Track the number of open PRs assigned to each reviewer. If someone has 8 pending reviews while others have 1, you don't have a review speed problem, you have a load balancing problem. Google's internal tooling uses the Gini coefficient to quantify this inequality. A Gini of 0 means perfectly even distribution. A Gini approaching 1 means one person reviews everything. Most teams have never computed this number, but any spreadsheet can do it.
High reviewer load leads to longer queues, context switching fatigue, and eventually rubber-stamping. Three LGTMs on a PR that nobody actually read. That is worse than a slow review. A slow review might eventually surface a problem. A rubber-stamped review gives you the false confidence that the code was vetted when it wasn't.

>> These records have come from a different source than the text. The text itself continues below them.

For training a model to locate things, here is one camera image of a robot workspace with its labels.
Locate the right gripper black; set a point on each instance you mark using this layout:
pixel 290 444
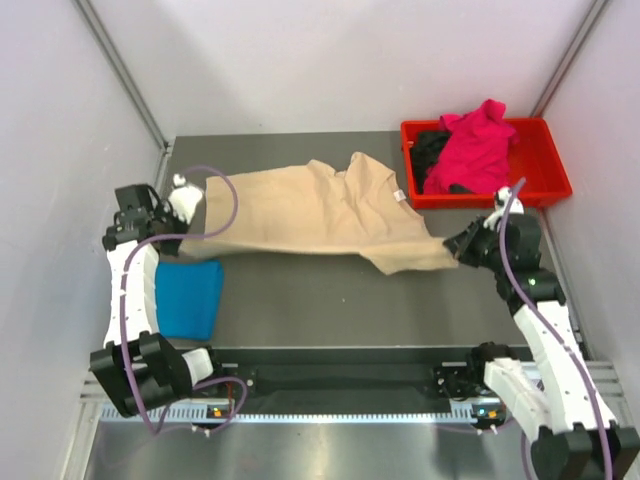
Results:
pixel 461 245

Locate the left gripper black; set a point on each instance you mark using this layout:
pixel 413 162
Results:
pixel 182 226

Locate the beige t shirt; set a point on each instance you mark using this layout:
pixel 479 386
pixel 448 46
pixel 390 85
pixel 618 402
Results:
pixel 317 210

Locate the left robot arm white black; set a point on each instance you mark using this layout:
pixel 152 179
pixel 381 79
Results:
pixel 137 367

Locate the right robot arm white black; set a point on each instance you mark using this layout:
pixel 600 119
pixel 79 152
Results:
pixel 571 431

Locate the folded blue t shirt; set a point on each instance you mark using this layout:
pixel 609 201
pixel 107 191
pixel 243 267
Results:
pixel 188 298

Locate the red plastic bin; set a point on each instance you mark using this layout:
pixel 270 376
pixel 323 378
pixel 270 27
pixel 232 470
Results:
pixel 533 157

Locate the pink t shirt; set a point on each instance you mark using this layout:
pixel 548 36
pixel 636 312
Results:
pixel 475 157

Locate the black t shirt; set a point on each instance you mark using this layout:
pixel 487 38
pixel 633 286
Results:
pixel 427 152

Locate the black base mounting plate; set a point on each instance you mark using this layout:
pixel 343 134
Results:
pixel 446 370

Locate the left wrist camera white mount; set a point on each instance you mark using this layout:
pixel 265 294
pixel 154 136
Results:
pixel 184 198

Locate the grey slotted cable duct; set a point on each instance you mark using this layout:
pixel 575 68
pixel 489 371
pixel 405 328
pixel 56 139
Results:
pixel 210 412

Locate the aluminium frame rail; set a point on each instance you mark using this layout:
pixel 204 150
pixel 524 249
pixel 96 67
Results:
pixel 91 389

There is a second dimension here that getDX and the "Software Engineering at Google" book both emphasize: knowledge distribution. Track how many distinct people have reviewed code in a given directory or module over the past quarter. If only one person ever reviews the authentication module, that's not just a load problem. It's a bus factor problem. When that person goes on vacation, nobody can meaningfully review auth changes. Reviews either stall or get rubber-stamped by someone who doesn't understand the code. Distribute review work not just for speed, but for organizational resilience.
Rework Rate
The 2025 DORA report introduced rework rate as the 5th official DORA metric. It measures the ratio of deployments made to fix bugs versus planned feature work.
Why does this belong in a code review article? Because rework is the downstream cost of poor reviews. When reviews are rushed (because the queue is too long and everyone is under pressure to approve faster), bugs escape to production. Those bugs generate unplanned work that further slows down the team, including the reviewers.
As AI tools increase PR volume and size, reviewers face cognitive overload and miss subtle bugs. The result: a documented 9% increase in bug rates, directly driving higher rework rates.
Workweave's research adds an interesting angle here. They compared teams with mandatory code reviews against teams without. Teams with reviews produced 3.7 bugs per developer. Teams without produced 8.9 bugs per developer (2.4x more). But the bug reduction has diminishing returns: the biggest improvement comes from going from zero reviews to just 0.5 reviews per PR on average. After that, each additional review adds less protection. This means a quick, focused review from one person catches most problems. Three slow reviews from three people rarely catch three times as much.
One important warning from getDX: never track rework rate in isolation. Always pair it with a quality metric like change failure rate or escaped defect rate. A team can have low rework simply because nobody bothers to fix the bugs they ship.
Flow Efficiency
This is the ratio of active work time to total elapsed time. Dragan Stepanovic's research across 40,000+ PRs shows that flow efficiency in async code review workflows is extremely low.
If a PR takes 3 days from open to merge, but the actual human work (writing code, reviewing, addressing feedback) totals 3 hours, your flow efficiency is about 4%. The other 96% is just waiting.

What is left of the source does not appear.